Exercise goal: Going line by line through the material below, tally those that contain the word "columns" and give the count by itself.

* * * * * * *

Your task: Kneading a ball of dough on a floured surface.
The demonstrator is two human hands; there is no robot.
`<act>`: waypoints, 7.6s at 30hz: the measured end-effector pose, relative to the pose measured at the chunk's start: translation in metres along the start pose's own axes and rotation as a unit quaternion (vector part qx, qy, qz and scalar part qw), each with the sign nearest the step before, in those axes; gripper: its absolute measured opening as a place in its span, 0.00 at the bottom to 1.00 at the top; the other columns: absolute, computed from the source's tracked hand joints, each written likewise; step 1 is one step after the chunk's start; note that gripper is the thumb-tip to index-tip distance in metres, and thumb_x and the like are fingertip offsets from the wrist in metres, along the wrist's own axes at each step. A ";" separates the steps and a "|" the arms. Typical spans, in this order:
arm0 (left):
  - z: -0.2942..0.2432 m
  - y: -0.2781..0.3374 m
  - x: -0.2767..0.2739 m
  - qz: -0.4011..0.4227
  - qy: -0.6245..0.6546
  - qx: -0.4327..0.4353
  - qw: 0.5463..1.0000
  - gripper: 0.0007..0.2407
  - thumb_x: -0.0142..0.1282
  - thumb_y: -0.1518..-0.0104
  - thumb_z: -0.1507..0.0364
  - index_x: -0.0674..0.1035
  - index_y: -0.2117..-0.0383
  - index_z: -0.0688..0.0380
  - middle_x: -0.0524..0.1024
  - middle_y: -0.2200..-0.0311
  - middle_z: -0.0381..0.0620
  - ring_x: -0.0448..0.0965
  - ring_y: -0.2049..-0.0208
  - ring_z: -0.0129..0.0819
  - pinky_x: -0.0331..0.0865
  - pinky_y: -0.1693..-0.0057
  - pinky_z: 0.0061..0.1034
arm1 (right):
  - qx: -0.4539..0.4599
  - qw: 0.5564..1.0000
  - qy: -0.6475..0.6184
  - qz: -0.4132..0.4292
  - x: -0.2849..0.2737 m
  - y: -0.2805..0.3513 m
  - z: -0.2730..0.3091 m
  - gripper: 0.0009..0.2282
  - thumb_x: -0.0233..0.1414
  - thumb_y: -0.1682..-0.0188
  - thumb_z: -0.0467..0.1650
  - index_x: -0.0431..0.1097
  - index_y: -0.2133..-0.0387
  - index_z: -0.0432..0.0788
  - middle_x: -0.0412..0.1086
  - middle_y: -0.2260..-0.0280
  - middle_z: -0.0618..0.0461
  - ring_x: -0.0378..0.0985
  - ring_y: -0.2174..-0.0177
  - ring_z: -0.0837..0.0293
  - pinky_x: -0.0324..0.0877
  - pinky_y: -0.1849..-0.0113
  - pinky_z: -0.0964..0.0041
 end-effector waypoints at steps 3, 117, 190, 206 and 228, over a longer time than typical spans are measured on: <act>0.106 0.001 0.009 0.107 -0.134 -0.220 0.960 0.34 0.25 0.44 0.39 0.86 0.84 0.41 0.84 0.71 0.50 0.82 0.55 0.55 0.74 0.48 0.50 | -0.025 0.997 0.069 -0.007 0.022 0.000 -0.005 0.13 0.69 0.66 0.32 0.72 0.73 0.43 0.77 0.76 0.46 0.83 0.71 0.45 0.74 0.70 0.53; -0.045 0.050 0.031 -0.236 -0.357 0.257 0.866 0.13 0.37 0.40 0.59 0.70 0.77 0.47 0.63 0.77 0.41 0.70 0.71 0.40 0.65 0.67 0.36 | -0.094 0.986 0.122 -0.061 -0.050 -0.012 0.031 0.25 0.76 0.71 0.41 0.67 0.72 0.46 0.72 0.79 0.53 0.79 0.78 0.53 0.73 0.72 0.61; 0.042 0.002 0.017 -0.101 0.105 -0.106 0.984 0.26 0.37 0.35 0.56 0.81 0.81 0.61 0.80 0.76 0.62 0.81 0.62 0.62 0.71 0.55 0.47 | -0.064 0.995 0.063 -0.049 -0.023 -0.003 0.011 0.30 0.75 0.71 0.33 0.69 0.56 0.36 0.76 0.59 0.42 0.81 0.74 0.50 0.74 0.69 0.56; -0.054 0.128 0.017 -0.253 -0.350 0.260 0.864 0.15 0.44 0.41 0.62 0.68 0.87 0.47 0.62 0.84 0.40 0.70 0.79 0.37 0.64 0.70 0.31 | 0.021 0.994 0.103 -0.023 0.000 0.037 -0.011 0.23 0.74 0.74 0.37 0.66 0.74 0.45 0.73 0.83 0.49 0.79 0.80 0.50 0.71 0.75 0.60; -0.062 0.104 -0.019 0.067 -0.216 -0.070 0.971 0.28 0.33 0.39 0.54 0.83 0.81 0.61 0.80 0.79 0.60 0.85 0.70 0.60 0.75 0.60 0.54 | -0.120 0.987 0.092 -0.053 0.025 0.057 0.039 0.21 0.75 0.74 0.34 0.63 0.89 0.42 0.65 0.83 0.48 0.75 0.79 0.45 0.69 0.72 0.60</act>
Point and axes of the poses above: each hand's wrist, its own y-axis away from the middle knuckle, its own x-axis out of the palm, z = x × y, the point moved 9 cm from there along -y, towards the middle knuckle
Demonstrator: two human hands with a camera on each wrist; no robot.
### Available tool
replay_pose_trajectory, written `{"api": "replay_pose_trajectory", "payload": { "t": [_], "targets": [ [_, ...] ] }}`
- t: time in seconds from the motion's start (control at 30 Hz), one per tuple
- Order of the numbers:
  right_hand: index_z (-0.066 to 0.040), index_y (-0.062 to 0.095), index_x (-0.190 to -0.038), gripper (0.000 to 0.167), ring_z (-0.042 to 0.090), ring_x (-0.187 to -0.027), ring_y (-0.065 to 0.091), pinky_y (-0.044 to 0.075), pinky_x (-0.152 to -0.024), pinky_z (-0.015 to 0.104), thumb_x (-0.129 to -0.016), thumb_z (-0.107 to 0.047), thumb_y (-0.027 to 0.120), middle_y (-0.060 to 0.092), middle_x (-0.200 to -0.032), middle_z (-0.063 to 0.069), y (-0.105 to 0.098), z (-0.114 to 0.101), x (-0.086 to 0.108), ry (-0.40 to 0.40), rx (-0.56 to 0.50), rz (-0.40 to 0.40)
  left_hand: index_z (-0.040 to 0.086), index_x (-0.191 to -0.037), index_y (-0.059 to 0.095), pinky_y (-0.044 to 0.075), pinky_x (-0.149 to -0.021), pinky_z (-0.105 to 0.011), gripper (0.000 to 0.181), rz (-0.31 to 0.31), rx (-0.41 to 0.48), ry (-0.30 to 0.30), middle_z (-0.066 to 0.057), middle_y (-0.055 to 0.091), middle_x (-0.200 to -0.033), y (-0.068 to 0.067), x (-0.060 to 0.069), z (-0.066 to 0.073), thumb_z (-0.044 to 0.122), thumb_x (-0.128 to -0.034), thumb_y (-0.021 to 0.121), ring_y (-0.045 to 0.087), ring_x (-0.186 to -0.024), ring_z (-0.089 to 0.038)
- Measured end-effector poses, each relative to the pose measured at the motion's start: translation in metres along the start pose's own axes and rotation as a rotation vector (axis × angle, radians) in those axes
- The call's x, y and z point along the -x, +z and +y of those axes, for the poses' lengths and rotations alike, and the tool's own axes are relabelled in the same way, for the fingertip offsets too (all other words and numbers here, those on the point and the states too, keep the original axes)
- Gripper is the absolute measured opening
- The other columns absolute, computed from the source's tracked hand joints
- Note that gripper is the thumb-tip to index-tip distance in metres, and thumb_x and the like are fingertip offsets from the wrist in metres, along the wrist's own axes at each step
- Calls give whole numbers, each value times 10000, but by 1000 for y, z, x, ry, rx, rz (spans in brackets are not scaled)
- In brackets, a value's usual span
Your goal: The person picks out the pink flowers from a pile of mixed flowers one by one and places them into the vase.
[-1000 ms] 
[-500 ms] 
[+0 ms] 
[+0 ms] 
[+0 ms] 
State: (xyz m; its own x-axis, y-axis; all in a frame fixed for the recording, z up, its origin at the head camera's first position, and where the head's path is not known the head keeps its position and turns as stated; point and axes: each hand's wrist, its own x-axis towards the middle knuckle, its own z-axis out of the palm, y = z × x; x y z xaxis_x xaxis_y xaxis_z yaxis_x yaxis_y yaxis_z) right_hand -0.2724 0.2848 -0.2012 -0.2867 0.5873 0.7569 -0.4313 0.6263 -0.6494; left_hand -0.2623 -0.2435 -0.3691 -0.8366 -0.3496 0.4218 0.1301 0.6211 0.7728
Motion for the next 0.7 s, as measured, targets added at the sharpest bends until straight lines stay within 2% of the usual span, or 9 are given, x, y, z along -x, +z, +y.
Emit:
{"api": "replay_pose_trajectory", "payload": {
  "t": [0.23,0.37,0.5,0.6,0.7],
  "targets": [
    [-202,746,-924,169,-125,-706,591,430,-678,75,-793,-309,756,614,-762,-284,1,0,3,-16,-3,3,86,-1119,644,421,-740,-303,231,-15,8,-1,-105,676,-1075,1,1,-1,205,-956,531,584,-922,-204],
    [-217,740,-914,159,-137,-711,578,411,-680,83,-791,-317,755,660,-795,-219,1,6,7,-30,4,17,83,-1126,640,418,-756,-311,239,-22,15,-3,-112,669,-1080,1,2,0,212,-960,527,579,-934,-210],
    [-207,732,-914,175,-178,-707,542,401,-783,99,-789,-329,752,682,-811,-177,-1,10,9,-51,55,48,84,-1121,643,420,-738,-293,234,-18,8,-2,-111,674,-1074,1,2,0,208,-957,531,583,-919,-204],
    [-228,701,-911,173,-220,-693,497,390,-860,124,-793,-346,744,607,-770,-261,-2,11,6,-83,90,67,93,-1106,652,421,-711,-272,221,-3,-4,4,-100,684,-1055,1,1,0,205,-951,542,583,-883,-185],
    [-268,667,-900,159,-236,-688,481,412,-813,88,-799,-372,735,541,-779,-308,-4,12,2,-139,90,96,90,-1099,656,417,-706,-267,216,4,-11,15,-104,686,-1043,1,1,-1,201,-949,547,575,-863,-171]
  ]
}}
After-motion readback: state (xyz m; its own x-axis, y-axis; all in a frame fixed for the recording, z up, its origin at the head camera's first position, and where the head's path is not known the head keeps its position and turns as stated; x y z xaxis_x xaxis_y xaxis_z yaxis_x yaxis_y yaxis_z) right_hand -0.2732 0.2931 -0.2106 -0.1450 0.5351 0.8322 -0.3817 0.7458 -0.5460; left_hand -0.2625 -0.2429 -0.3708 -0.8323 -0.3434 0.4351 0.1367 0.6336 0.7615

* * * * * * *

Expected answer: 2